Final conclusion: Understanding neutral DNA for 40 years has transformed molecular evolutionary biology from a dull science to a very exciting field of study.
“Genetic Drift vs. Genetic Draft”
In a small handful of papers in theoretical population genetics, John Gillespie argues that a stochastic process he calls “genetic draft” is evolutionarily more important than genetic drift. I explore Gillespie’s argument, examining in particular his measure of ‘importance’ and whether that measure is a reasonable one for assessing the significance of draft relative to drift. More generally, I ask, “If genetic drift is not relatively more significant than other chance processes in evolution, why are philosophers so obsessed with it?”
“Markov Chain Monte Carlo: Taking Advantage of Chance”

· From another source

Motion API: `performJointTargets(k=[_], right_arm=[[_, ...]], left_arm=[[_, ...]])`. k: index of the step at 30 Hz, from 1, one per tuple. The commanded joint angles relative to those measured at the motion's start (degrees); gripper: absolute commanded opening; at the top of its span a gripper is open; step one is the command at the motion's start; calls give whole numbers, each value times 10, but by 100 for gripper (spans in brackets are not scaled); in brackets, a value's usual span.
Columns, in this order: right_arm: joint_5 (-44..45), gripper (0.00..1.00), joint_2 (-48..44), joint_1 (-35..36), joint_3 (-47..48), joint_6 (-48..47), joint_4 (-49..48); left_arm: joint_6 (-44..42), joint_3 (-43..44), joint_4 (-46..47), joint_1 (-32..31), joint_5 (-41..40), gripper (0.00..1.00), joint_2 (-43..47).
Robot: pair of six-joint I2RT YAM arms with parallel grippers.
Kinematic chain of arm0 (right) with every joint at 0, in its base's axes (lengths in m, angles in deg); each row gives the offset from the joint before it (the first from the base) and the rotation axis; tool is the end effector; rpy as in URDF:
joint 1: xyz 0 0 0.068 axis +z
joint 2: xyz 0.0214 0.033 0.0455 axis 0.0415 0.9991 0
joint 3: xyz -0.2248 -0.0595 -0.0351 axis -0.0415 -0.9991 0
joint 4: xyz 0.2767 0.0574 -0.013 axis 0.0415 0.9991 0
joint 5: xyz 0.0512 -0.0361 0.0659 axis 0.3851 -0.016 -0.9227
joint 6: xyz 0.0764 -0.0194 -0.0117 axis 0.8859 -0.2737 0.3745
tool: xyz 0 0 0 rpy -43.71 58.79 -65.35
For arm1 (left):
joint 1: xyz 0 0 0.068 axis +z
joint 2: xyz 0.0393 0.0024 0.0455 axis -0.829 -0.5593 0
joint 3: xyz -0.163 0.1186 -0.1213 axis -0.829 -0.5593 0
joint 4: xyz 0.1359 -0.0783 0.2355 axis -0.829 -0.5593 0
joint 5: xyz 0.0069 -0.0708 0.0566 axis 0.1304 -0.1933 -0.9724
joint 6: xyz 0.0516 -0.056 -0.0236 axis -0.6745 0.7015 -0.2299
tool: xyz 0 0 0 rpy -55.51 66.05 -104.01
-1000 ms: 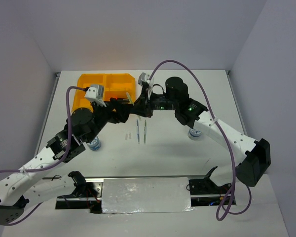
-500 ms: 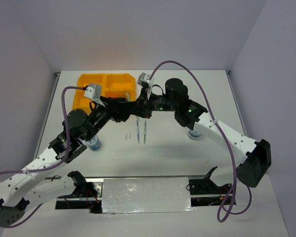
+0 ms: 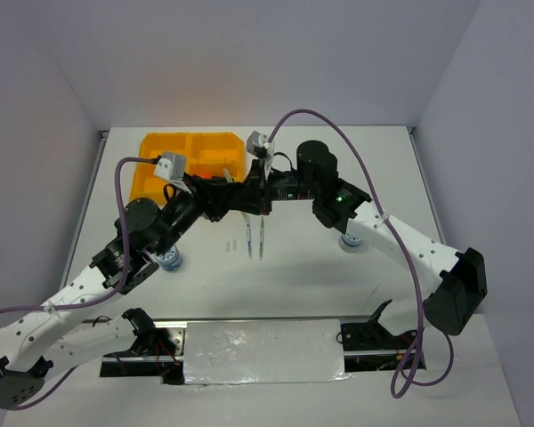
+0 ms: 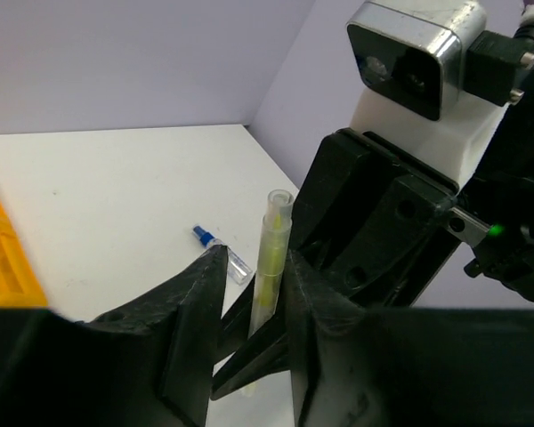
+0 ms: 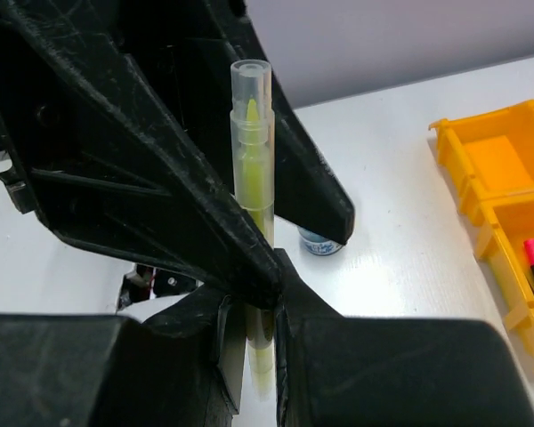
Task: Sort the stationery into containers
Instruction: Place the pen in the storage box.
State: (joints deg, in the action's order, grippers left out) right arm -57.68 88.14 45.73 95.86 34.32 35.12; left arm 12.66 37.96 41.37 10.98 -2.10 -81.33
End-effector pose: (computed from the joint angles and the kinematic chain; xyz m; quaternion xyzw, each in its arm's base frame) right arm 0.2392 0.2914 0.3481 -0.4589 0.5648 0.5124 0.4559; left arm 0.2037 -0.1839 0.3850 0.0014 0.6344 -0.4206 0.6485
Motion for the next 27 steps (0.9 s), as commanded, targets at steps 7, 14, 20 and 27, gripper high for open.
performJointTargets(k=[7, 14, 20, 27], right_arm=[[0, 31, -5, 12, -9, 12, -54], [210, 100, -98, -62, -135, 92, -83], [362, 100, -232, -97, -248, 127, -61], [359, 100, -325, -99, -310, 129, -42]], left_arm=[[7, 26, 9, 6, -44, 0, -43], [97, 56, -24, 62, -183, 0, -84], [166, 91, 37, 199, -148, 0, -209], [186, 151, 277, 287, -92, 0, -422]])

Chance obscures what paleontologists can learn about the history of life. For instance, only a small fraction of organisms ever becomes fossilized, and only a small fraction of those is ever found. Thus a long sequence of chance events must transpire between the death of an organism and its eventual discovery as a fossil.
Chance can be an ally as well. In this talk I discuss Markov Chain Monte Carlo (MCMC), a widely applicable stochastic simulation method. Instead of attempting to minimize the role of chance, MCMC instead introduces chance into problems, event those that are deterministic (such as computing the average of a probability distribution).
As an illustration of MCMC, I describe work done with my collaborators on the end-Permian extinction, the largest mass extinction in the history of life. Using MCMC together with fossil evidence and food web models, we estimate extinction levels of plant and animal guilds in the Karoo Basin of South Africa.
“Chance as a Modal Concept”
There are at least six different senses of chance employed in evolutionary theory. One of the senses of chance is contingency, or contingent truths – meaning actual, but non-necessary states of affairs. Linked to Aristotle, this sense of chance claims that contingent events are the result of the conflagration of independent causal chains resulting in a particular event, such as a “chance” encounter with a friend at the movie theater. All species are contingent in this sense; a variety of internal and external forces, as well as random drift, coalesce to form particular species. Missing from the standard interpretation of the contingent nature of evolution, however, is the distinction that can be made between contingent (chance) forms and impossible forms. What are the limits, if any, to the variety of forms that are biologically possible? Are there any forms that haven’t been actualized, not by chance, but because they are impossible? I will suggest a strategy for distinguishing chance events from impossible events in evolutionary biology, thereby clarifying the contingent nature of evolution.